* _Task instructions_
The answer must be one number: how many lines in the records below contain the string "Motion".

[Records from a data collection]
──────────────────────────────

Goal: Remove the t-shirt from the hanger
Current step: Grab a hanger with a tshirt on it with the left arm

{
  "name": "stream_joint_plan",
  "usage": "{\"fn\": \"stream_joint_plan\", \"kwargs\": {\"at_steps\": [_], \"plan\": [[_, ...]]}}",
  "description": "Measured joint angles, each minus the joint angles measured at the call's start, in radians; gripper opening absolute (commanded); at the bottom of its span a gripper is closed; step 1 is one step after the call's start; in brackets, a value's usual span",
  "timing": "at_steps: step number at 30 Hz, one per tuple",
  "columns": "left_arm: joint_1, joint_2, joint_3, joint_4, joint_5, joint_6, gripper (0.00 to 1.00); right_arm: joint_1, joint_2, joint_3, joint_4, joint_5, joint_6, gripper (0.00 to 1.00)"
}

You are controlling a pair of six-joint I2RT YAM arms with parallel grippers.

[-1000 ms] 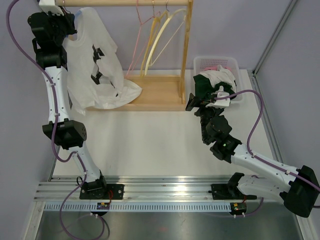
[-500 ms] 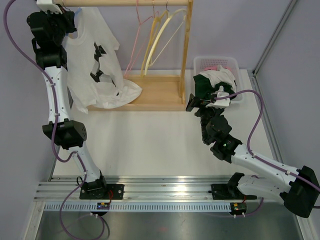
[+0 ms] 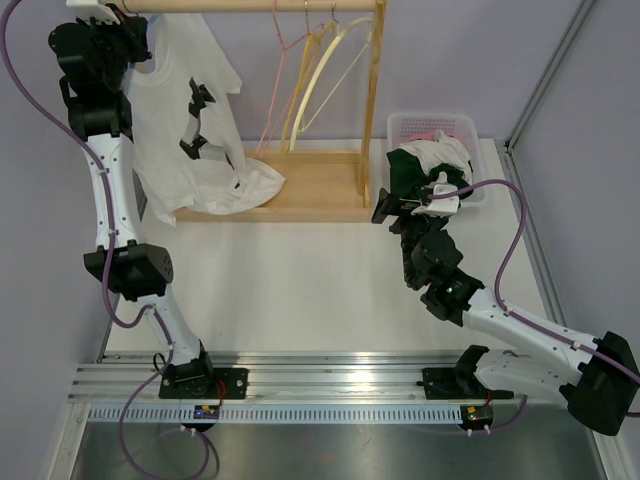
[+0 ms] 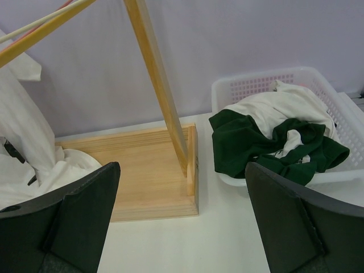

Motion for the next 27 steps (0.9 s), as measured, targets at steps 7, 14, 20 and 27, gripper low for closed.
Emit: {"fn": "stream_joint_plan", "kwargs": {"at_steps": [7, 14, 20, 27], "plan": [[0.0, -0.037, -0.038, 0.034, 0.006, -0.025, 0.0, 0.0, 0.004, 0.001, -0.014, -0.006, 0.0, 0.99], [-0.003, -0.165, -0.179, 0.062, 0.039, -0.036, 0.0, -0.001, 0.022, 0.006, -0.025, -0.023, 0.0, 0.99], [-0.004, -0.285, -0.319, 0.068, 0.064, -0.028, 0.0, -0.001, 0.023, 0.009, -0.047, -0.026, 0.001, 0.99], [-0.006, -0.474, -0.622, 0.113, 0.092, 0.003, 0.0, -0.001, 0.023, 0.019, -0.053, -0.04, 0.002, 0.99]]}}
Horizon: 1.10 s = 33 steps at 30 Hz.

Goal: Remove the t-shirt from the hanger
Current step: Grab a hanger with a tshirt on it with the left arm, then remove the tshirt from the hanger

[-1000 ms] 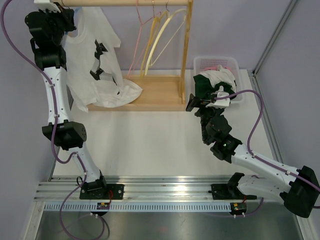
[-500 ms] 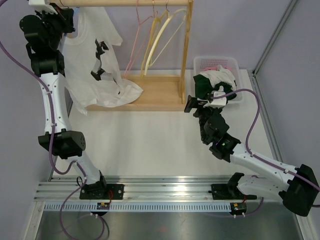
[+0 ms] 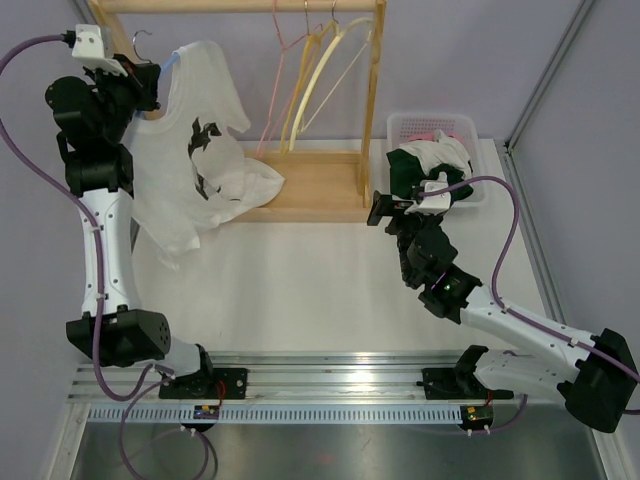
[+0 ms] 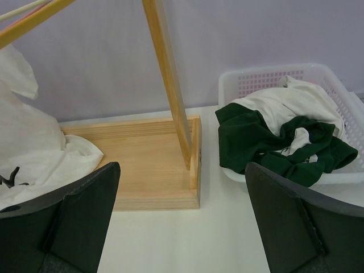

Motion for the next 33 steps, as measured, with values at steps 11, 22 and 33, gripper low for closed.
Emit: {"fn": "stream_joint_plan", "kwargs": {"at_steps": [11, 22, 33], "plan": [[0.002, -0.201, -0.281, -0.051, 0.064, 0.074, 0.0, -0.002, 0.042, 0.037, -0.048, -0.06, 0.0, 0.99], [0.003, -0.657, -0.658, -0.128, 0.106, 0.095, 0.0, -0.004, 0.056, 0.055, -0.061, -0.321, 0.0, 0.99], [0.004, -0.899, -0.956, -0.129, 0.148, 0.097, 0.0, -0.005, 0.15, 0.098, -0.063, -0.535, 0.018, 0.98]]}}
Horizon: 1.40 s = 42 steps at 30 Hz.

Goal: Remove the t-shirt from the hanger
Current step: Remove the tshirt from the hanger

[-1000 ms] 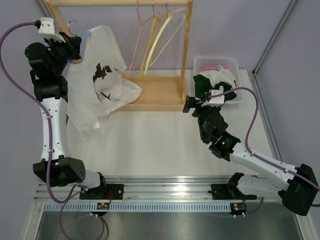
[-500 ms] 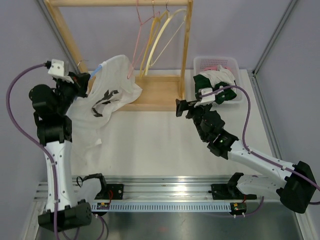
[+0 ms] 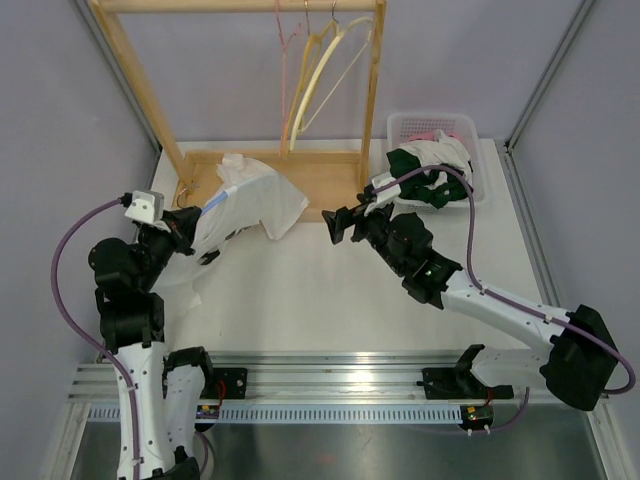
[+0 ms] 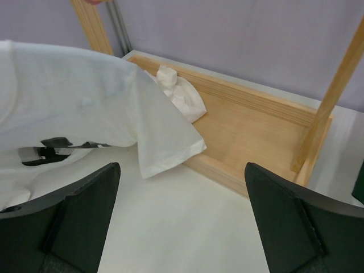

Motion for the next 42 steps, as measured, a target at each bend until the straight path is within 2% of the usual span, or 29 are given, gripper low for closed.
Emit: {"fn": "stream_joint_plan", "kwargs": {"at_steps": [4, 14, 22, 32, 42], "plan": [[0.0, -0.017, -0.076, 0.001, -0.003, -0.009, 0.0, 0.0, 0.056, 0.008, 0.038, -0.063, 0.006, 0.97], [0.001, -0.015, -0.11, 0.053, 0.028, -0.018, 0.0, 0.035, 0.204, 0.04, 0.18, -0.154, 0.025, 0.95], [0.001, 0.003, -0.129, 0.098, 0.051, -0.02, 0.0, 0.072, 0.27, 0.069, 0.271, -0.137, 0.045, 0.95], [0.001, 0.005, -0.137, 0.119, 0.09, -0.027, 0.0, 0.119, 0.278, 0.051, 0.362, -0.078, 0.056, 0.95], [0.001, 0.005, -0.153, 0.136, 0.106, -0.028, 0.0, 0.169, 0.405, 0.057, 0.448, -0.023, 0.066, 0.95]]}}
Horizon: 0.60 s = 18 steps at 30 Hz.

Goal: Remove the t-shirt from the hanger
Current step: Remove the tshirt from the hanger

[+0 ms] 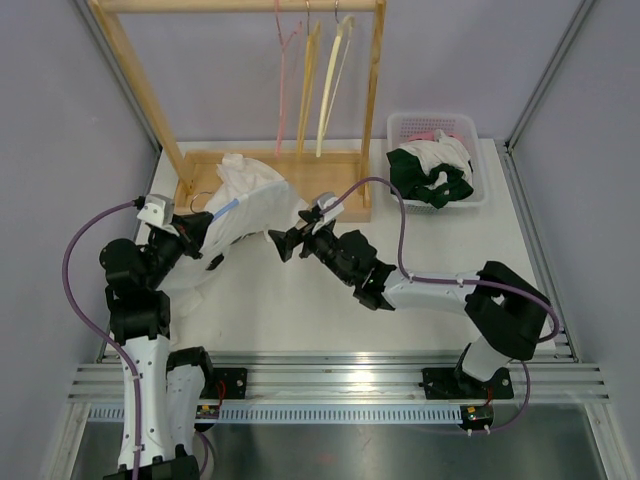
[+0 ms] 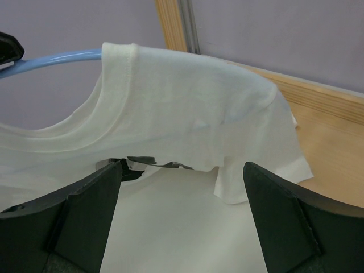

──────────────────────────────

* _Written answer_
3